From the line containing "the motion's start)" to the line containing "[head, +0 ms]" in the entries below, reproduce every line exactly, ends included. Nothing else belongs in the copy, and no pictures.

(Extracted data entries)
┄┄┄┄┄┄┄┄┄┄

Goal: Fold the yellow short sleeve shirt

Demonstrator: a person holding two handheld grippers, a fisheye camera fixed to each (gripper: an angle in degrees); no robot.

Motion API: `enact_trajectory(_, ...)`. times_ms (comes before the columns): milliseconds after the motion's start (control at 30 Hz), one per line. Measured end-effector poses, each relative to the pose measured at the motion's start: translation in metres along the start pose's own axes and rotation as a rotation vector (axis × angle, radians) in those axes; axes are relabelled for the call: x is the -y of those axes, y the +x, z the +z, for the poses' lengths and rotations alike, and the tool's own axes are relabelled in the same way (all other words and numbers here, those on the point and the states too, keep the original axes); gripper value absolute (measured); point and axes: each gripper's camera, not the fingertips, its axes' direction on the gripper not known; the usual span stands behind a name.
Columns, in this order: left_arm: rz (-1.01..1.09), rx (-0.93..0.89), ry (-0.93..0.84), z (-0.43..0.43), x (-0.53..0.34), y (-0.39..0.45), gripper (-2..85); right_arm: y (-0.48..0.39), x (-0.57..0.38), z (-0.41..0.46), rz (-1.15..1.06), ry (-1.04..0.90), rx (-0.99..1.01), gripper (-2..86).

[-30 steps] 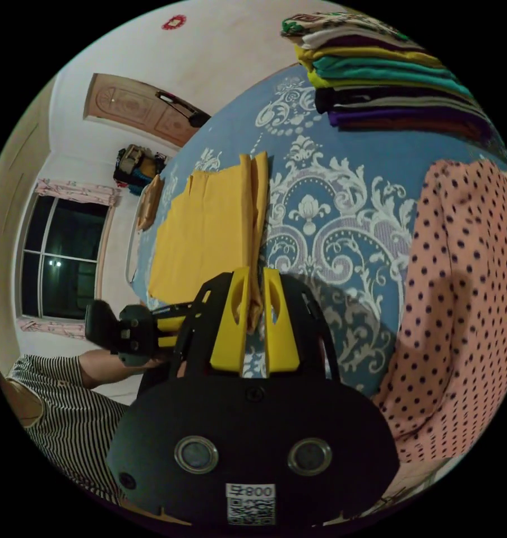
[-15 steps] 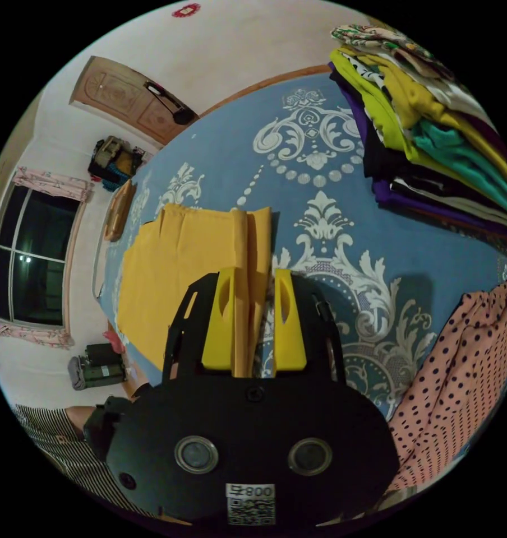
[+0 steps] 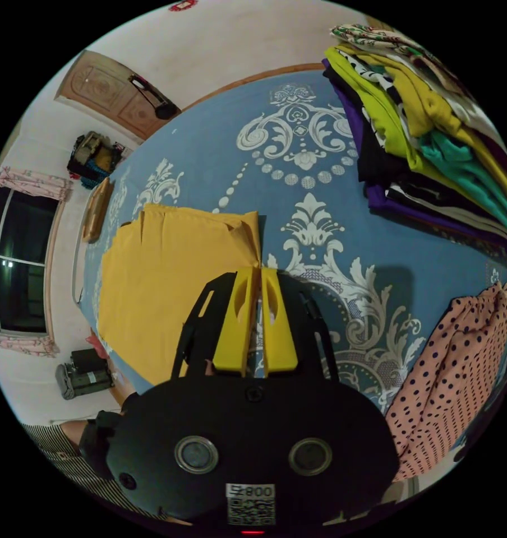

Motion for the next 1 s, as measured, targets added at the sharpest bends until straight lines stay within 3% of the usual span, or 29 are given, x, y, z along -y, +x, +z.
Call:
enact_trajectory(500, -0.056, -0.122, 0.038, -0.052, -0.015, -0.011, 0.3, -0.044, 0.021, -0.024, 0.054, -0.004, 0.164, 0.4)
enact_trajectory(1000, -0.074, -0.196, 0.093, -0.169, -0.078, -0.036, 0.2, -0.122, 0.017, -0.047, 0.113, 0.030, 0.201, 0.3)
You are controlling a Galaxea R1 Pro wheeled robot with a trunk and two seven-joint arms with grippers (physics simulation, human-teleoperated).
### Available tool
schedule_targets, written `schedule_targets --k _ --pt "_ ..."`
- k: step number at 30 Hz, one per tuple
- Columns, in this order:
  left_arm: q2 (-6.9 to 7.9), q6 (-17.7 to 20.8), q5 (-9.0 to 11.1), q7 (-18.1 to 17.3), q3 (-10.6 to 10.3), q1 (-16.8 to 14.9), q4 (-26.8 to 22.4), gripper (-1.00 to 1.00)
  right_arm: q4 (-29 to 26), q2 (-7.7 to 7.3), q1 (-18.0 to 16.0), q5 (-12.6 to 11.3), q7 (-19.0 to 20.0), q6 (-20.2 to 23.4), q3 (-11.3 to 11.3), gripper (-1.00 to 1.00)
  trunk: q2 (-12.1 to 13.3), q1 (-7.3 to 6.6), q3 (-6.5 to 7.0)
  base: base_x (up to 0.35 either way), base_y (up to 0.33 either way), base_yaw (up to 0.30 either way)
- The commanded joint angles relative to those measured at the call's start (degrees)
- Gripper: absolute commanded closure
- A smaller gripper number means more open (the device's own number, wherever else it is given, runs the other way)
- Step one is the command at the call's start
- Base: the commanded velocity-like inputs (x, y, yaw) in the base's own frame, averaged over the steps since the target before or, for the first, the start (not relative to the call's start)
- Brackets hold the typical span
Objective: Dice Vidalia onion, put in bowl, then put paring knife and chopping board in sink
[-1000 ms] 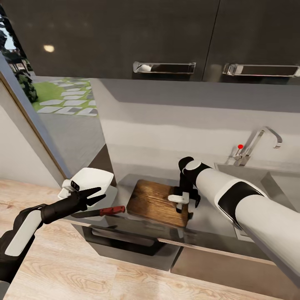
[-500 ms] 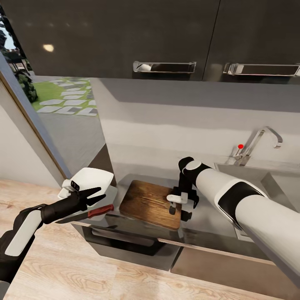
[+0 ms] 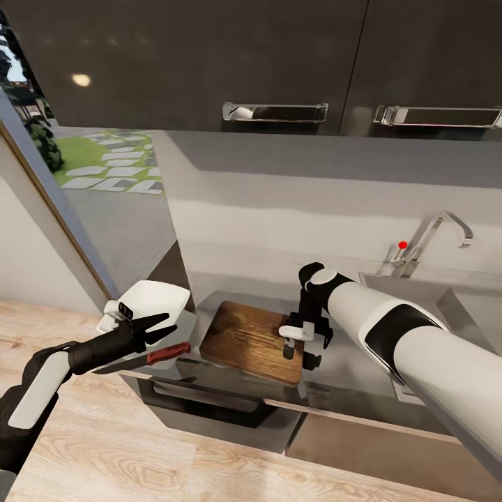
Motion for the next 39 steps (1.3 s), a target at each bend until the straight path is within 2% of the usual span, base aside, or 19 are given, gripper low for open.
schedule_targets --k 1,39 --pt "0.01 0.2 -0.1 -0.2 0.0 0.0 0.0 -1.0 -0.1 0.04 -0.1 -0.5 0.5 0.0 0.0 -1.0 -0.1 0.03 -0.11 0.0 0.0 0.0" --pt "-0.05 0.2 0.0 -0.3 0.0 0.0 -0.1 -1.0 0.1 0.04 -0.2 -0.5 0.5 0.0 0.0 -1.0 -0.1 0.03 -0.11 0.0 0.0 0.0"
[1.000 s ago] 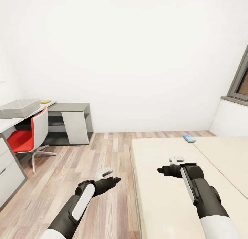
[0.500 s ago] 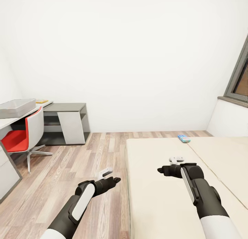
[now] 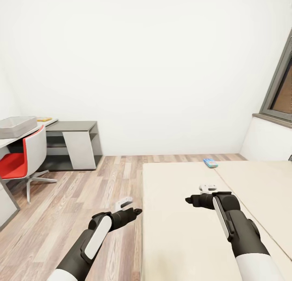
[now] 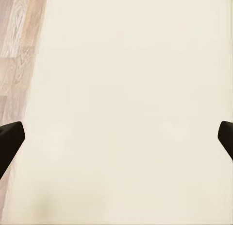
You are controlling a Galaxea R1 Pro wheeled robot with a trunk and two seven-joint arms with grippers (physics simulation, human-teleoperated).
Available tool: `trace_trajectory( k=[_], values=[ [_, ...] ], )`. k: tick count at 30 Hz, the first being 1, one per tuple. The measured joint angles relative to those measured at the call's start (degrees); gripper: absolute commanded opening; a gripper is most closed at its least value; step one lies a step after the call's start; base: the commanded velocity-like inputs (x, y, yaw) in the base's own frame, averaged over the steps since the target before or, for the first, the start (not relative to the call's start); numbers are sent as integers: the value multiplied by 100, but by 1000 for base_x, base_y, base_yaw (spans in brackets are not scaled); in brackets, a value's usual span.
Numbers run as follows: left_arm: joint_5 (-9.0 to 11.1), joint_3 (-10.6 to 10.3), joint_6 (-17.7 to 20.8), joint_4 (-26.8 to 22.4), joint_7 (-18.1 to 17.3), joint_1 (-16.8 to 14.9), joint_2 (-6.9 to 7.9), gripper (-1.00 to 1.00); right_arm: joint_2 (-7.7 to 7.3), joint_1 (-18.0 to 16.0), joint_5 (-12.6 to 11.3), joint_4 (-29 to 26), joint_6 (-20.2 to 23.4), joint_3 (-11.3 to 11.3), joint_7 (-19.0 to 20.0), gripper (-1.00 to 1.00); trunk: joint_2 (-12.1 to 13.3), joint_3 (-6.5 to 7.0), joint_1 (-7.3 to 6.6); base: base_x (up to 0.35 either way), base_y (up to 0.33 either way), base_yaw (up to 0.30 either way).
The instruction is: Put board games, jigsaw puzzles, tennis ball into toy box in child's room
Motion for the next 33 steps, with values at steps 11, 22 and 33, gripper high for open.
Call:
trace_trajectory(
  k=[11, 22, 33],
  values=[
    [0, 0, 0, 0, 0, 1, 0, 100, -1, 0, 1, 0, 0, 0, -2, 100, 0, 0, 0, 0, -194, 0],
    [0, 0, 0, -1, 0, 1, 0, 100, 1, 0, 0, 1, 0, 0, -2, 100, 0, 0, 0, 0, -193, 77],
    [0, 0, 0, 0, 0, 0, 0, 100, 2, 0, 0, 0, 0, 0, -6, 100, 0, 0, 0, 0, -193, 54]
  ],
)
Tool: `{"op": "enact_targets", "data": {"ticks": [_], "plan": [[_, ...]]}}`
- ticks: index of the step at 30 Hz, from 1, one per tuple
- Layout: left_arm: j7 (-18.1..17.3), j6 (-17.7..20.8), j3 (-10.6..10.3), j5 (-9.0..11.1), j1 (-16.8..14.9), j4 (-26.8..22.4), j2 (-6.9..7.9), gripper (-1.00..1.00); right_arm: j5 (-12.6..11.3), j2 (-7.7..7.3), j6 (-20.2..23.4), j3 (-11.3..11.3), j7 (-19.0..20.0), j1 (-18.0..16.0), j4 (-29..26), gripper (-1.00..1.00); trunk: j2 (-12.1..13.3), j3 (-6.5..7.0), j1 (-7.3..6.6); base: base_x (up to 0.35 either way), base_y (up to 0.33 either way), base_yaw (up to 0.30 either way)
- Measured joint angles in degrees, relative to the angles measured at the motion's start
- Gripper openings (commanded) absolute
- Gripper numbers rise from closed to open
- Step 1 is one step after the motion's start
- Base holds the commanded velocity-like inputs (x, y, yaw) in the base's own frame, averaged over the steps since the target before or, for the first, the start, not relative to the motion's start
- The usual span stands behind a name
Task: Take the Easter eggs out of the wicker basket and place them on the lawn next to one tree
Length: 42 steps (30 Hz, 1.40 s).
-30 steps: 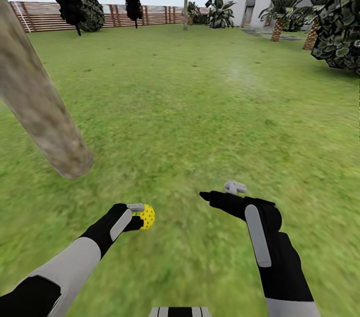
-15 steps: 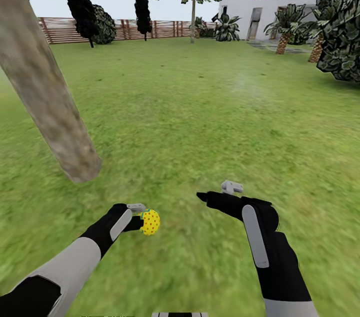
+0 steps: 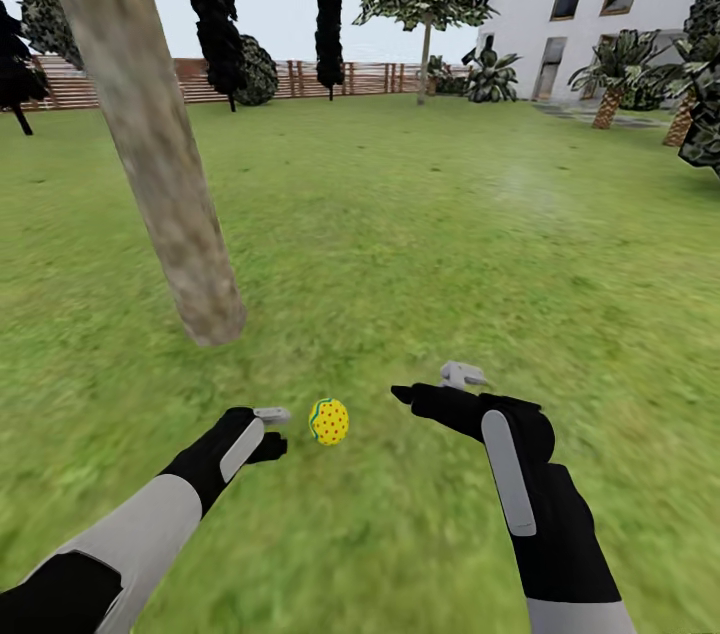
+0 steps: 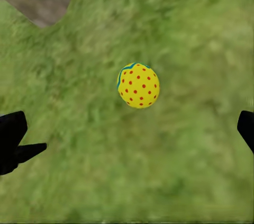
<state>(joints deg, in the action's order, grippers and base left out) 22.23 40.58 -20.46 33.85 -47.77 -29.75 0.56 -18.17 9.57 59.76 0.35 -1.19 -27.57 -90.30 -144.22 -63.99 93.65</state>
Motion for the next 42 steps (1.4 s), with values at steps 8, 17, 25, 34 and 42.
{"op": "enact_targets", "data": {"ticks": [8, 17, 25, 34, 42], "plan": [[0.0, 0.0, 0.0, 0.0, 0.0, 0.0, 0.00, 1.00, 0.0, 0.00, 0.0, 0.0, -0.1, 0.0, 0.0, 1.00, 0.1, 1.24, -0.21, -0.339, 0.000, 0.210], [0.0, 0.0, 0.0, 0.0, 0.0, -0.1, 0.00, 1.00, 0.1, 0.03, 0.0, 0.8, -0.1, 0.0, 0.0, 1.00, 0.2, 2.64, -0.46, -0.237, 0.000, 0.210], [0.0, 0.0, 0.0, 0.0, 0.0, -0.1, 0.00, 1.00, 0.1, 0.00, 0.0, 1.8, -0.3, 0.0, 0.0, 1.00, 0.3, 3.88, -0.68, -0.043, 0.000, 0.210], [0.0, 0.0, 0.0, 0.0, 0.0, -0.1, 0.00, 1.00, 0.1, 0.00, 0.0, 1.9, -0.3, 0.0, 0.0, 1.00, 0.5, 5.27, -0.91, -0.004, 0.000, 0.210], [0.0, 0.0, 0.0, 0.0, 0.0, -0.1, 0.00, 1.00, 0.1, 0.00, 0.0, 1.9, -0.3, 0.0, 0.0, 1.00, 0.6, 6.50, -1.12, -0.002, 0.000, 0.210]]}}
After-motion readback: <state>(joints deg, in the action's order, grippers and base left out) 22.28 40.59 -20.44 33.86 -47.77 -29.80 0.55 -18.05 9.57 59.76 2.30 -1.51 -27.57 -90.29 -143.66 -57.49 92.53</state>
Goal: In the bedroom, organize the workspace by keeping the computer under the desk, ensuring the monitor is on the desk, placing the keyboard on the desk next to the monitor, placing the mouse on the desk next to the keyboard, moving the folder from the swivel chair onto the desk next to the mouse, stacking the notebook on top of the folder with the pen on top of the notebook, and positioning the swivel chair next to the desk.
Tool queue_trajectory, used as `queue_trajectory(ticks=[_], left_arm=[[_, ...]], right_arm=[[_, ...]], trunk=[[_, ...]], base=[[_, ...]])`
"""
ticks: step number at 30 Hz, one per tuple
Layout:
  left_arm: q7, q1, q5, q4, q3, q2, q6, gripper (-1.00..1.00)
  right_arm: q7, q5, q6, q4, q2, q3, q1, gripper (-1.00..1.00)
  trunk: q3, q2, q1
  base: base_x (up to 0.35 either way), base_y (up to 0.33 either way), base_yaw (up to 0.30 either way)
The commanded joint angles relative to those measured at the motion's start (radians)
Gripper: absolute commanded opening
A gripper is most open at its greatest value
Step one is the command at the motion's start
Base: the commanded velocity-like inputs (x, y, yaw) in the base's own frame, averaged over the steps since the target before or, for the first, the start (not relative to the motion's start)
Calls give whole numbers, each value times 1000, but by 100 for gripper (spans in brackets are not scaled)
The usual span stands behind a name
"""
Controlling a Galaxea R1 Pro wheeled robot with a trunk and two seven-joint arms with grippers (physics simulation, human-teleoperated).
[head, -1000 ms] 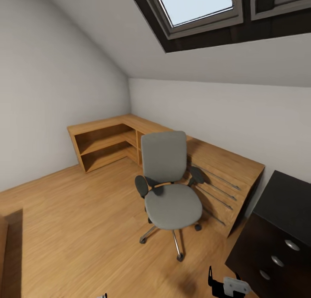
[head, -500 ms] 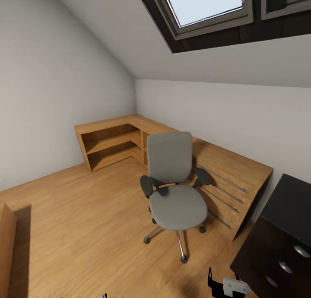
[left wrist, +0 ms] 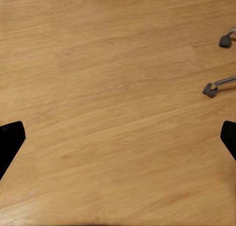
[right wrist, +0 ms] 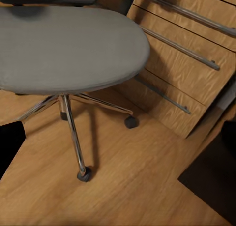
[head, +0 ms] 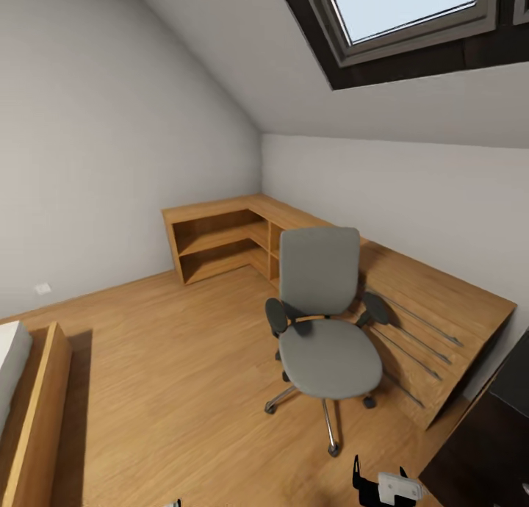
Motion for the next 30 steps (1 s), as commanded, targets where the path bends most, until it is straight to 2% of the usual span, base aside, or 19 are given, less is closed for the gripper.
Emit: queue_trajectory(ticks=[1, 30], left_arm=[[10, -1, 2, -3, -9, 1, -1, 100], [12, -1, 2, -3, -9, -2, 18, 100]], right_arm=[[-6, -4, -2, 1, 1, 9, -1, 100], [-10, -2, -9, 0, 3, 10, -1, 100]], trunk=[[-1, -1, 0], [-1, -1, 0]], base=[[0, 0, 279], [0, 0, 282]])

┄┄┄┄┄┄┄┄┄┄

ANSWER TO THE PROBLEM:
Base: the commanded velocity-like inputs (x, y, yaw) in the base's own frame, averaged over the steps since the target before or, for the first, the start (not relative to the motion's start)
Calls give whole numbers, each value times 1000, but by 100 for gripper (spans in brackets are not scaled)
The usual span stands behind a name
"""
Controlling a Galaxea R1 Pro wheeled robot with a trunk and two seven-joint arms with grippers (physics simulation, human-teleoperated).
[head, -1000 ms] 
[head, -500 ms] 
[left wrist, +0 ms] 
[right wrist, +0 ms] 
[head, +0 ms] 

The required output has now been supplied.